The Neglect of Pirandello John Hope Mason

OPEN any history of modern drama and you will find a chapter devoted to Pirandello. It will not be a very long chapter, not as long as the preceding ones on Ibsen and Strindberg, but it will certainly end by giving Pirandello the accolade of 'immeasurable influence' on the modern theatre, perhaps even calling him 'the most seminal dramatist of our time'. All sorts and conditions of names will be brought in to demonstrate this point and the reader will put down the book eager to see or read the plays of so important a writer.

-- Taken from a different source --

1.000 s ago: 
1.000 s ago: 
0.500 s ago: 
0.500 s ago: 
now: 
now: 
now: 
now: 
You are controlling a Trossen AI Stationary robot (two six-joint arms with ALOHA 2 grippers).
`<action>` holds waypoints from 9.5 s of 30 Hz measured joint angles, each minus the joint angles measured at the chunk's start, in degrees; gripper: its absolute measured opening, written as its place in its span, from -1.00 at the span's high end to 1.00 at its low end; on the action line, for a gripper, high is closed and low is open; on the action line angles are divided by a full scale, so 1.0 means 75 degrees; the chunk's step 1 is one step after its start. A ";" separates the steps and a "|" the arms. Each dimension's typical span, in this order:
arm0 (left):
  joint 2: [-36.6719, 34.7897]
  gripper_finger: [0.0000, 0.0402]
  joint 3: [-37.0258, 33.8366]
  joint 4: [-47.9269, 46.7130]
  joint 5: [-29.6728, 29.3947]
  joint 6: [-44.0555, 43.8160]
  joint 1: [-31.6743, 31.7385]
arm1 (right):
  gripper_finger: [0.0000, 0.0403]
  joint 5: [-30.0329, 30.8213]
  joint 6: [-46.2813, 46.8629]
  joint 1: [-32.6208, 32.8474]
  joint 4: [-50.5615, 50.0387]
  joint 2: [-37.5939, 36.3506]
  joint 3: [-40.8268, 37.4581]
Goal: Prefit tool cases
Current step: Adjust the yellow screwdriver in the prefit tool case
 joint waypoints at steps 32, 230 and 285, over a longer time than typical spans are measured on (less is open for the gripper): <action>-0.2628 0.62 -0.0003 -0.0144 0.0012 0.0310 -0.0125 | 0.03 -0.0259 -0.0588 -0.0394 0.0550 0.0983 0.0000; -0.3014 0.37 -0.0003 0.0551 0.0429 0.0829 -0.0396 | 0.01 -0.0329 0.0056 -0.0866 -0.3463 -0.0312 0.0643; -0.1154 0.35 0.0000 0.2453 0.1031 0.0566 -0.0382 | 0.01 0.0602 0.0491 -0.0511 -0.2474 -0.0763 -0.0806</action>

Disappointment is in store. The plays rarely seem to be performed, only a small number of his works are in circulation; nobody seems to share the critics' enthusiasm. It is, of course, not uncommon for a writer to be praised by the critics and ignored by the public; such a situation is even regarded, by some, as a sure mark of distinction. But in such cases the writer's works are usually available. There is not such a complete disparity between theoretical eminence and practical neglect as there is with Pirandello. Why is this?

Look at the plays themselves, as they are available in the bookshops, and one reason is obvious: the translations. The dead hand of the pedant lies across them, freezing them into rigor mortis, cumbersome dialogue and long-winded speeches that are little related to the action and less to the characters. A literal version of the Italian, ...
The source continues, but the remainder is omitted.